Negligence — Automobiles — Collision with bicycle — Failure to give signal — Case for jury.
In an action of trespass to recover injuries to a minor child, the evidence of the plaintiff was that the child was riding a bicycle along a city street when he was struck by the defendant's automobile, driven by an employee, who attempted to pass without giving proper signal. This was denied by the chauffeur, who testified positively that he did blow his horn.
Held, that the case was for the jury, and that a verdict for the plaintiff will be sustained.
Where the evidence on the part of the defendant's chauffeur was positive, the negative testimony of the plaintiff's witnesses that they did not hear the signal must be submitted to the jury with proper instructions as to the value of positive as opposed to negative testimony, one of defendant's witnesses having testified that his attention was drawn to the vehicles immediately before the collision.
Appeals, Nos. 119 and 120, Oct. T., 1924, by defendant, from judgment of C.P. No. 5, Phila. Co., June T., 1923, No. 9139, on verdict of plaintiff in the case of Lawrence McNulty by his Mother and Next Friend, Elizabeth Curtis, and Elizabeth Curtis in her own right, v. The Atlantic Refining Company.
Before ORLADY, P.J., PORTER, HENDERSON, TREXLER, KELLER, LINN and GAWTHROP, JJ. Affirmed.
Trespass to recover damages for injuries to minor child. Before HENRY, P.J., 52d Judicial District, specially presiding.
The facts are stated in the opinion of the Superior Court.
Verdict for plaintiff, Lawrence McNulty, in the sum of $537, and Elizabeth Curtis, in the sum of $38, and judgment thereon.
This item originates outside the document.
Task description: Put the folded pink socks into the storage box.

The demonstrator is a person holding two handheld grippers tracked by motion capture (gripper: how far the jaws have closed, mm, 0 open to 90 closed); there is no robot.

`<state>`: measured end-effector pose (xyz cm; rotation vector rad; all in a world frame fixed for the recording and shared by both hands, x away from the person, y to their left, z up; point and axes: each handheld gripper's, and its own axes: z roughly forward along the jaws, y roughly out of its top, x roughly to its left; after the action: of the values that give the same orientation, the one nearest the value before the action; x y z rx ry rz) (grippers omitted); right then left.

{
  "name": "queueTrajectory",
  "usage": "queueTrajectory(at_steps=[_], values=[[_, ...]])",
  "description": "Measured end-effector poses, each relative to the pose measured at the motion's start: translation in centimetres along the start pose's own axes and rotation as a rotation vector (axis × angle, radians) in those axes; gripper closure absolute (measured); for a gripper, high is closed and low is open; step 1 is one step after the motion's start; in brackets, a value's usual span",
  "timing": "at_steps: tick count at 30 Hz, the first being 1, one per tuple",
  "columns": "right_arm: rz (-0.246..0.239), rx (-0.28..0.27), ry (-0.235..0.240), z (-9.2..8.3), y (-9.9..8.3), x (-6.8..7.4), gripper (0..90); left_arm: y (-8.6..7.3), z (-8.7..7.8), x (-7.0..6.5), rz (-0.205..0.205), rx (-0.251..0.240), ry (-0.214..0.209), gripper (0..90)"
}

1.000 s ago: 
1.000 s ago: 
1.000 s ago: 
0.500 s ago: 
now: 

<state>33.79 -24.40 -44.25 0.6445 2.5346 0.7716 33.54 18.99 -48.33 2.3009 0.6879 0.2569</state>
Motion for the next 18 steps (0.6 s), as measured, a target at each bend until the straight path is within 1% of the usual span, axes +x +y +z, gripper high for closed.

Defendant appealed.
Error assigned was, among others, refusal of defendant's motion for judgment non obstante veredicto.
J. Barton Rettew, and with him Oscar H. Price, for appellant.
Harry A. Gorson, for appellee.
Argued October 17, 1924.
Lawrence McNulty, twelve years of age, was sent by his mother to pay her taxes. He was riding a bicycle in a northwardly direction on the east side of Broad Street in the City of Philadelphia about the middle of the east half of the street. He was overtaken by an automobile belonging to defendant driven by an employee. In attempting to pass the automobile struck the rear end of the bicycle and the boy was injured. The negligence charged was the carelessness of the driver of the automobile attempting to pass without giving warning as required by law and failing to allow sufficient clearance to escape striking the bicycle. If the chauffeur's story is to be believed there is no negligence. He stated he sounded his horn twice and the boy responded to his signal, turned out and then suddenly backed again. The boy testified that he heard no warning signal given and another witness testified that there was no noise; that the driver did not blow any horn or give any warning. Upon cross-examination he stated that he did not hear any warning. The pivotal point of the case is whether the evidence of the chauffeur that he blew his horn twice is sufficiently contradicted by the testimony of the boys that they heard no signal given. The appellant contends that the positive assertion of defendant's driver is not overcome by the negative testimony of the boys.
The learned trial judge in his charge gave full instructions to the jury as to the value of positive as against negative testimony. He very properly, however, made reference to the fact that the testimony of the boy on the sidewalk was, that his attention was directed to the bicycle and automobile and that he saw the automobile some distance back of the the bicycle and that there was no signal given, qualified later on by the statement that he heard none. This testimony required a submission of the case to the jury; Buckman v. Philadelphia R.R. Co., 232 Pa. 351; Eline v. Western Maryland Ry. Co., 262 Pa. 33; Knepp v. B. O.R.R. Co., 262 Pa. 421.
The assignments of error are overruled. The judgment is affirmed.